A B-Tree index speeds up data access because the storage engine doesn’t have to scan the whole table to find the desired data. Instead, it starts at the root node. The slots in the root node hold pointers to child nodes, and the storage engine follows these pointers. It finds the right pointer by looking at the values in the node pages, which define the upper and lower bounds of the values in the child nodes. Eventually, the storage engine either determines that the desired value doesn’t exist or successfully reaches a leaf page. Leaf pages are special, because they have pointers to the indexed data instead of pointers to other pages.
Let’s take an example and understand the queries which can benefit from an B-Tree Index. Suppose you have the following table:
CREATE TABLE People (
last_name varchar(50) not null,
first_name varchar(50) not null,
dob date not null,
gender enum(‘m’, ‘f’)not null,
key(last_name, first_name, dob)
For the above table, the index will contain the values from the last_name, first_name, and dob columns for every row in the table. The index will sort the values according to the order of the columns given above. So, if there are people with same name but different birth dates, they will be sorted by birth date.
Now, that we have an understanding of how B-tree works, let’s discuss the types of queries which will benefit from B-tree indexes.
- Match the full value: A match on the full key value specifies values for all columns in the index. For example, this index can help you find a person named Vikas Gupta who was born on 13/11/1979.
- Match a leftmost prefix: This index can help you find all people with the last name. This uses only the first column in the index.
- Match a column prefix: Can help you find all people whose last name begin with A. This uses only the first column in the index.
- Match a range of values: Can find everyone whose last name is Gupta and Garg.
- Match one part exactly and match a range on another part: Find someone who last name is Gupta and first name starts with K.
However, there are some limitations of B-Tree indexes. A B-Tree won’t help, if:
- Lookup does not start from the leftmost side of the indexed columns. For example, the above index won’t help if you find people name Vikas or people born on a certain date, because those column are not leftmost in the index. Likewise, the above index cannot be used to find people whose last name end with something.
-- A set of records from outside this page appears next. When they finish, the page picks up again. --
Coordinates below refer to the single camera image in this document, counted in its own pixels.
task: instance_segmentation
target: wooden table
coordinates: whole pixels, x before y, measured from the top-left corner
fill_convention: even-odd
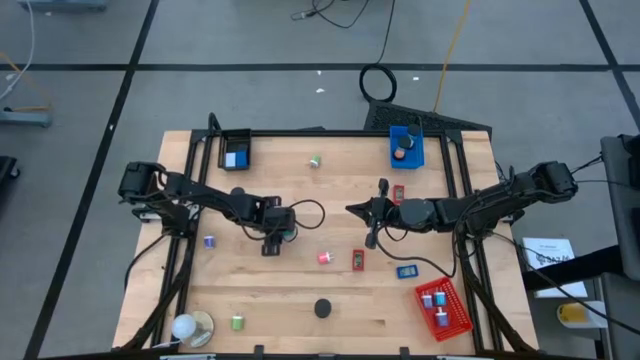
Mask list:
[[[182,172],[189,136],[186,131],[165,133],[158,162],[170,171]],[[463,132],[463,138],[473,188],[495,184],[487,134]],[[450,149],[458,194],[463,194],[455,148],[451,145]],[[248,239],[219,213],[203,212],[186,311],[208,312],[216,329],[212,340],[198,352],[251,353],[254,345],[262,344],[267,353],[397,354],[400,346],[408,346],[416,355],[474,353],[470,332],[438,343],[422,319],[412,289],[440,278],[435,269],[418,263],[419,277],[398,280],[396,266],[408,263],[367,250],[366,270],[351,270],[352,251],[364,248],[367,228],[345,206],[375,196],[381,177],[391,185],[405,185],[407,197],[448,196],[437,139],[425,139],[426,166],[418,170],[391,169],[388,151],[386,138],[254,137],[251,168],[226,172],[217,167],[214,140],[208,186],[227,192],[241,186],[251,194],[279,195],[285,205],[316,199],[324,205],[327,216],[319,229],[300,229],[294,242],[283,244],[280,256],[262,257],[261,242]],[[315,154],[322,156],[322,164],[312,169],[309,159]],[[199,166],[196,163],[194,179]],[[315,224],[320,210],[313,204],[303,204],[296,207],[296,214],[300,222]],[[391,231],[392,235],[401,235]],[[511,236],[506,225],[496,231]],[[143,224],[137,251],[159,232],[159,223]],[[215,235],[215,249],[204,248],[202,238],[207,234]],[[447,271],[453,266],[449,233],[409,234],[396,243],[381,232],[380,241],[394,254],[428,257]],[[145,255],[131,272],[114,345],[130,339],[157,303],[168,243]],[[484,244],[497,305],[525,341],[537,346],[514,247],[497,238],[489,238]],[[335,253],[335,261],[319,265],[316,255],[321,251]],[[460,272],[453,282],[466,307]],[[326,319],[314,314],[314,303],[320,298],[329,299],[333,305]],[[172,305],[167,312],[164,341],[170,337],[174,309]],[[485,347],[491,348],[486,313],[479,301],[478,312]],[[240,332],[230,327],[236,313],[246,319]],[[193,350],[181,347],[181,352],[188,351]]]
- any of the column defined in the index is skipped. That is, you cannot used last name and date of birth to find someone, as in this case, first name is missed.
- any condition is used after a range condition. For example, in a query with where condition is lastname = ‘gupta’ and firstname like ‘V%’ and dob = ’13-11-1979′, the index access will use only the first two columns in the index, because LIKE is a range condition.
In this post, I discussed about working on B-Tree in detail. In the coming posts, I will explain other indexes supported by MySql.